=== SUPPLIED INFORMATION ===
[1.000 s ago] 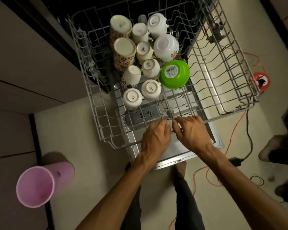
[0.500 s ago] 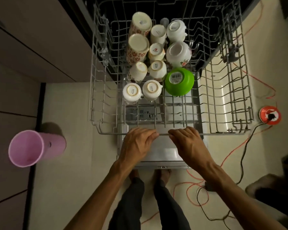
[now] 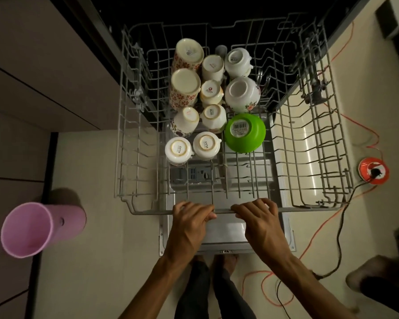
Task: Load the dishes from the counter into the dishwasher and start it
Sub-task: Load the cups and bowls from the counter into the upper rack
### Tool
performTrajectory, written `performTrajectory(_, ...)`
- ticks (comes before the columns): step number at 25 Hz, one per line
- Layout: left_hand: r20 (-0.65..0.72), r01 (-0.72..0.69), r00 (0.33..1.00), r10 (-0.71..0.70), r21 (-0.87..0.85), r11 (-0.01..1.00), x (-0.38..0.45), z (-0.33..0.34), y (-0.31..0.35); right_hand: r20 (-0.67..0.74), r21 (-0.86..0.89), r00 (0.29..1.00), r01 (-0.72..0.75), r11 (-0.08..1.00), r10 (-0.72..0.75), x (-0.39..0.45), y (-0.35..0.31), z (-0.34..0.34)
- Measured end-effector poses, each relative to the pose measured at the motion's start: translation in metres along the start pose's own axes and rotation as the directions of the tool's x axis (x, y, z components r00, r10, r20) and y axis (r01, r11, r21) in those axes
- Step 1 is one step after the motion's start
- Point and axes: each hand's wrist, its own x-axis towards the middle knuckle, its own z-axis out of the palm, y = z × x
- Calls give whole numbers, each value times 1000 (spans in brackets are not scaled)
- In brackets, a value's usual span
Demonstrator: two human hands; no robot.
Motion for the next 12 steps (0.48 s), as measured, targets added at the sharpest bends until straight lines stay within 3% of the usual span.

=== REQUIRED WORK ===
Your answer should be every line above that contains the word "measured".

=== WRITTEN SOLUTION ===
- Measured end-effector poses, each relative to the pose measured at the motion's start: translation in metres along the start pose's own axes and rotation as the directions of the tool's x axis (x, y, z components r00, r10, r20) and y axis (r01, r11, r21) in those axes
Motion for the next 12 steps (0.48 s), as measured, targets added at the sharpest bends until straight lines stay within 3% of the usual span.

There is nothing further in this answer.